▶ **What you need to do**
I'd like the entries repeated exactly, pictures omitted.

▶ **Record excerpts**
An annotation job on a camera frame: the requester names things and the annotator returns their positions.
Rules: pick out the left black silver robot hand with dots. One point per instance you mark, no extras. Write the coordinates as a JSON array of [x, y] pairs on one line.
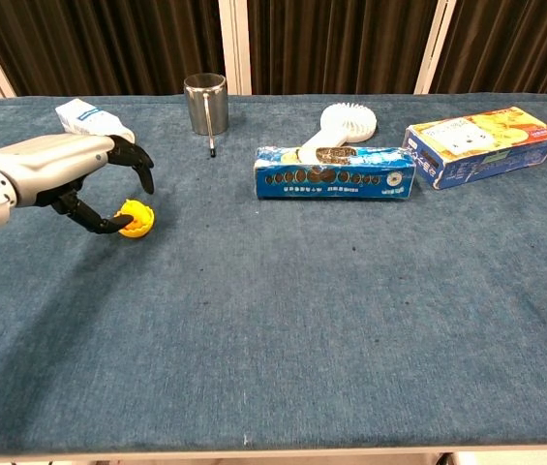
[[50, 160]]

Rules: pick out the yellow round disc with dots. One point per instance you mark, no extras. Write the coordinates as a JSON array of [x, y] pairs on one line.
[[140, 213]]

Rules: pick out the white blue tube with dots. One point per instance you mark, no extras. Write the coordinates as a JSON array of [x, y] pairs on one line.
[[84, 118]]

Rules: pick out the black curtain panel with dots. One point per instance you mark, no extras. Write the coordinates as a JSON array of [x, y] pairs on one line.
[[108, 43], [515, 43], [336, 43]]

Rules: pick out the blue cookie box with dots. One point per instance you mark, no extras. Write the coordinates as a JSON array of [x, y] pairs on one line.
[[336, 184]]

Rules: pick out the blue table cloth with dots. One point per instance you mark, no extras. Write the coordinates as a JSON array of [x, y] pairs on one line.
[[302, 315]]

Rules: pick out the white handheld fan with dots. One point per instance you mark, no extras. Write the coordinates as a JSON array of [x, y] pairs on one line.
[[350, 123]]

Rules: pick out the orange cookie box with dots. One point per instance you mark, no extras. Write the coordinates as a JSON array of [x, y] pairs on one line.
[[486, 155]]

▶ **Exercise response**
An annotation job on a camera frame: the requester names things and the annotator returns their positions.
Rules: pick out the left black silver robot hand with dots. One point per instance you mark, no extras. Write the coordinates as a JSON array of [x, y] pairs on one line.
[[50, 160]]

Rules: pick out the yellow round disc with dots. One point per instance you mark, no extras. Write the coordinates as a JSON array of [x, y] pairs on one line.
[[140, 213]]

Rules: pick out the white blue tube with dots. One point per instance you mark, no extras. Write the coordinates as a JSON array of [x, y] pairs on one line.
[[84, 118]]

Rules: pick out the black curtain panel with dots. One point per instance you mark, no extras. Write the coordinates as a JSON array of [x, y] pairs on one line.
[[108, 43], [515, 43], [336, 43]]

Rules: pick out the blue cookie box with dots. One point per instance you mark, no extras. Write the coordinates as a JSON array of [x, y] pairs on one line.
[[336, 184]]

Rules: pick out the blue table cloth with dots. One point per instance you mark, no extras. Write the coordinates as a JSON array of [x, y] pairs on one line.
[[302, 315]]

Rules: pick out the white handheld fan with dots. One point per instance you mark, no extras. Write the coordinates as a JSON array of [x, y] pairs on one line.
[[350, 123]]

Rules: pick out the orange cookie box with dots. One point per instance you mark, no extras. Write the coordinates as a JSON array of [x, y] pairs on one line.
[[486, 155]]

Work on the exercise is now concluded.